• Task item:
The result should be all the records, exact and complete, without a single picture.

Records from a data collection

:::::

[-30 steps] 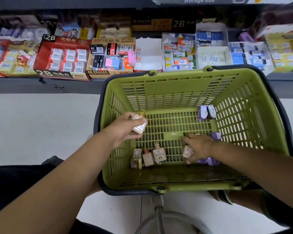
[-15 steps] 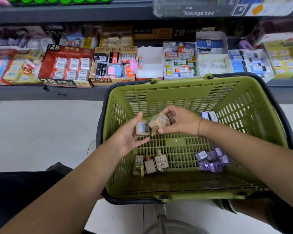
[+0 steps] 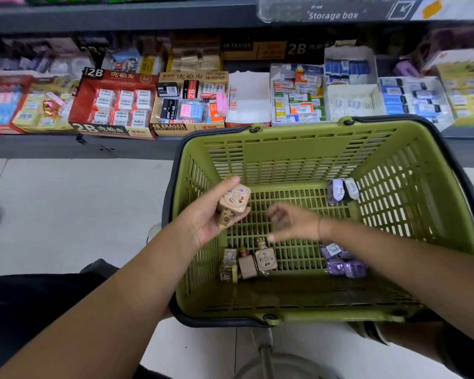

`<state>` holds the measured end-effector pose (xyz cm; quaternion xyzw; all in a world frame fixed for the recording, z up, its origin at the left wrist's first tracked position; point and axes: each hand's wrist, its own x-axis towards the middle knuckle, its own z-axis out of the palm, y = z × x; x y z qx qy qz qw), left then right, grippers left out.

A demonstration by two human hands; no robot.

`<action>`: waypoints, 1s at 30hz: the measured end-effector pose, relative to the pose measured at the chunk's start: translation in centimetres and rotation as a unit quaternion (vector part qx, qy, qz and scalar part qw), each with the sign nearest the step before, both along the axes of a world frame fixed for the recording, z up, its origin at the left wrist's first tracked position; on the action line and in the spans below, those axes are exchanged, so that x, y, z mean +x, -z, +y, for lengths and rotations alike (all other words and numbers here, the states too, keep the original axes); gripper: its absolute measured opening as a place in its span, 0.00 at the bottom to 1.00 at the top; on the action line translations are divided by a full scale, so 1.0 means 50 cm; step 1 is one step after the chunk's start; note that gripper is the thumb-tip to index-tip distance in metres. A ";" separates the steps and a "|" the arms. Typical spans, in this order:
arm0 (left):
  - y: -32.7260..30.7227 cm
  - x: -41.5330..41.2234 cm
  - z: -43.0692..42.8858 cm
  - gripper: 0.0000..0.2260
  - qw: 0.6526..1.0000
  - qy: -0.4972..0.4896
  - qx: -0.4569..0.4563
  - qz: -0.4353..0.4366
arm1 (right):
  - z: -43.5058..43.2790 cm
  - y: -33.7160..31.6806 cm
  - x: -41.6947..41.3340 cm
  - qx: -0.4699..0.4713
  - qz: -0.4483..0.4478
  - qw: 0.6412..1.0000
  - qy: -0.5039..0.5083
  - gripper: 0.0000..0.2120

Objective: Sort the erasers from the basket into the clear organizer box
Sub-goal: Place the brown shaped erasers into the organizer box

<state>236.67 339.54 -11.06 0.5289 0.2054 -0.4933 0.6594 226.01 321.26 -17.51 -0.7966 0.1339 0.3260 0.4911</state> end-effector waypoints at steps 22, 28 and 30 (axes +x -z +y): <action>-0.094 -0.001 -0.028 0.29 0.994 -0.072 -0.047 0.068 | 0.053 -0.017 -0.035 -0.010 0.022 0.998 -0.053 0.29; -0.303 0.039 -0.084 0.33 0.990 0.018 -0.133 -0.036 | -0.086 -0.348 0.049 0.017 -0.165 0.986 0.000 0.17; -0.370 0.063 -0.097 0.34 0.981 0.025 -0.177 -0.073 | -0.125 -0.463 0.061 0.006 -0.227 0.974 0.017 0.18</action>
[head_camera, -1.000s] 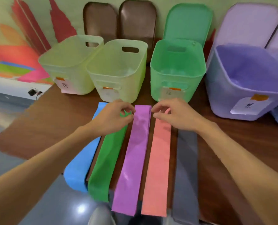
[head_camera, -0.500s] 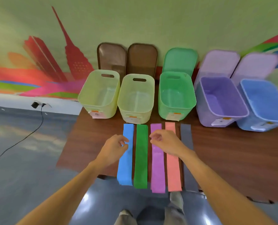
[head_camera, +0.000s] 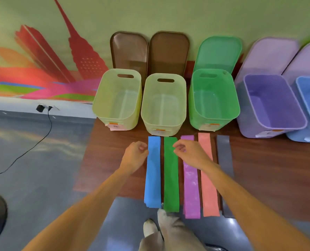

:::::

• Reply:
[-30 steps] 
[-15 steps] 
[+0 steps] 

`<state>` holds the measured end-effector pose (xyz cm; quaternion xyzw; all in a world frame fixed for the recording, z up, its origin at the left wrist's first tracked position; point and axes: each hand's wrist, its own x-axis towards the middle knuckle, its own z-axis out of the palm, y = z × x; x y z qx qy qz qw), left then right, grippers left out.

A demonstration by two human hands; no robot.

`<action>`: waypoints, 1s at 30hz: the measured end-effector pose, relative to the pose measured at the chunk's start: translation in centimetres and rotation as a unit quaternion (vector part qx, qy, qz and scalar part qw), each with the sign nearest the step before, both along the axes of a world frame fixed for the recording, z up, its origin at the left wrist's first tracked position; on the action line and in the spans below, those axes are exchanged, so that x, y, z mean +x, -z, +y, for lengths and rotations alike (all other words and numbers here, the states too, keep the original axes); gripper: its absolute measured opening as a place in its span, 0.00 at the bottom to 1.00 at the top; on the action line translations are divided by a full scale, so 1.0 means 50 cm; step 1 is one step after the chunk's start; note that gripper is the thumb-tip to index-tip distance in metres. A ";" separates the steps and a "|" the arms. Typical spans, in this order:
arm0 (left):
  - y: -32.7260..30.7227 cm
  - x: -41.5330..41.2234 cm
  - z: -43.0692..42.8858 cm
  - gripper: 0.0000..0.2260
  - qw: 0.6526..1.0000
  - qy: -0.4972..0.4896
  - qx: -0.4569..0.4563
  - qz: -0.4353..0.4366
arm1 (right):
  - z: -43.5058..43.2790 cm
  - y: -33.7160..31.6806 cm
  - x: -41.6947..41.3340 cm
  - qx: -0.4699..0.4713
  - qz: -0.4483..0.4478
  - qw: 0.6412..1.0000
  - qy: -0.5039..0.5083
  - gripper: 0.0000..0.2120

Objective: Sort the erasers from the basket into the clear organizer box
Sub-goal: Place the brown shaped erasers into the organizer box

<state>236.67 339.54 -11.06 0.5289 0.2054 -0.4933 0.6594 226.01 321.26 -17.51 -0.7966 0.1339 0.3260 0.4911</state> end-effector waypoints at steps 22, 28 and 30 (axes +x -z +y): <action>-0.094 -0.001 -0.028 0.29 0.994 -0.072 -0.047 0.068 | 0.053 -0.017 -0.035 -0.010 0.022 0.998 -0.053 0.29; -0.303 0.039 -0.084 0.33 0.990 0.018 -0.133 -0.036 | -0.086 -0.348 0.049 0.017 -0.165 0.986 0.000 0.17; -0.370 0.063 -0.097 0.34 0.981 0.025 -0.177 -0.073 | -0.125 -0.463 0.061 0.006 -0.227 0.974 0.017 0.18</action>
[head_camera, -1.000s] 
[head_camera, -0.500s] 
[head_camera, +0.000s] 

The exercise has been fully completed.